Based on the assessment, students were assigned to one of four spelling groups. Each group receives a new spelling pattern to focus on for a two-week period. On the first Monday, each group is taught the spelling pattern. Students then practice sorting their spelling words according to the pattern. After that initial lesson, the groups meet three times weekly for 30 minutes per session to participate in spelling activities that support spelling retention. Coatti and Chichetti rotate through the groups to facilitate activities, modify, if needed, and assess students’ progress.
“Spelling lessons are a part of our overall literacy instruction.

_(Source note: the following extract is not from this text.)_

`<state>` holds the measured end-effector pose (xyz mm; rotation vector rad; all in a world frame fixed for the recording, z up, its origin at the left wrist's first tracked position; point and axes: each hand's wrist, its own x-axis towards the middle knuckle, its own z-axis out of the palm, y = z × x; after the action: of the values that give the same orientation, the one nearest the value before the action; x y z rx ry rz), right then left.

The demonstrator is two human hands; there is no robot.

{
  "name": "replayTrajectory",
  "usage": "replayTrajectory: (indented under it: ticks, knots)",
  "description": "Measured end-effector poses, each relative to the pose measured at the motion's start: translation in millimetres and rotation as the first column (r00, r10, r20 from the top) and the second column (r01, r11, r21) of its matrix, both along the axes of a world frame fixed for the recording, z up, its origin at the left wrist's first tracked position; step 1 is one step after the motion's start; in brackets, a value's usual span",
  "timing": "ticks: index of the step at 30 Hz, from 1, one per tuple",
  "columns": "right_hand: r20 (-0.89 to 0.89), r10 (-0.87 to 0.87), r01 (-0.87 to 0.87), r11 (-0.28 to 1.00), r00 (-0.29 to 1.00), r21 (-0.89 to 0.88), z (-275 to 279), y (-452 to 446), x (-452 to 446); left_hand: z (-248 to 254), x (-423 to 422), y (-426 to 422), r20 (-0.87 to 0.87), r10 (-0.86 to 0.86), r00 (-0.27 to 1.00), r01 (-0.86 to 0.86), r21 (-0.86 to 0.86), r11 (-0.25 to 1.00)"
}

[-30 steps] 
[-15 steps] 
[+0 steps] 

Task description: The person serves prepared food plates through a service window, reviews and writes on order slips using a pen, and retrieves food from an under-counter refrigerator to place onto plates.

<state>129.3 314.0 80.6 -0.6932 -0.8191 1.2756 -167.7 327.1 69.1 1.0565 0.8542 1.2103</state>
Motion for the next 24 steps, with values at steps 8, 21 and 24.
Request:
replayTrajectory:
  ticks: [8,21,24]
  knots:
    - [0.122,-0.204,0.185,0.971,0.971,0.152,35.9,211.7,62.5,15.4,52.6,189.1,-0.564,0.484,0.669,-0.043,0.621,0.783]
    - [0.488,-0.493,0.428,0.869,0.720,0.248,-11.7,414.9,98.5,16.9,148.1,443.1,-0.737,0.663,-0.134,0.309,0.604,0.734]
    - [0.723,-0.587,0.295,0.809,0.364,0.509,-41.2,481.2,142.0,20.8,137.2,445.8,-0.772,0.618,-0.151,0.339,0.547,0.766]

We help our students develop a strong connection between letters and their sounds, which assists them in both their reading and writing. We start the year off slowly by teaching only a few spelling activities, which include writing sentences and stories using their assigned spelling patterns, finding words in their independent reading books that contain their assigned spelling patterns, creating word searches and pictures that contain their assigned spelling patterns and playing games such as rhyming memory,” said Chichetti. “As the year goes on, our repertoire of spelling activities greatly increases.”
Principal Karen Scarth observed last week’s lesson. “Words Their Way is a word study program that we use at Cottage Lane. The goal is to learn spelling patterns rather than memorize a list of words. As Becky and Kate shared, our students learn these rules and patterns by sorting and comparing words. When they understand the patterns and rules that are taught, they can apply them to spell words. Differentiation is an important part of this work as students are placed in groups based on what they understand so far about words and can build from there.”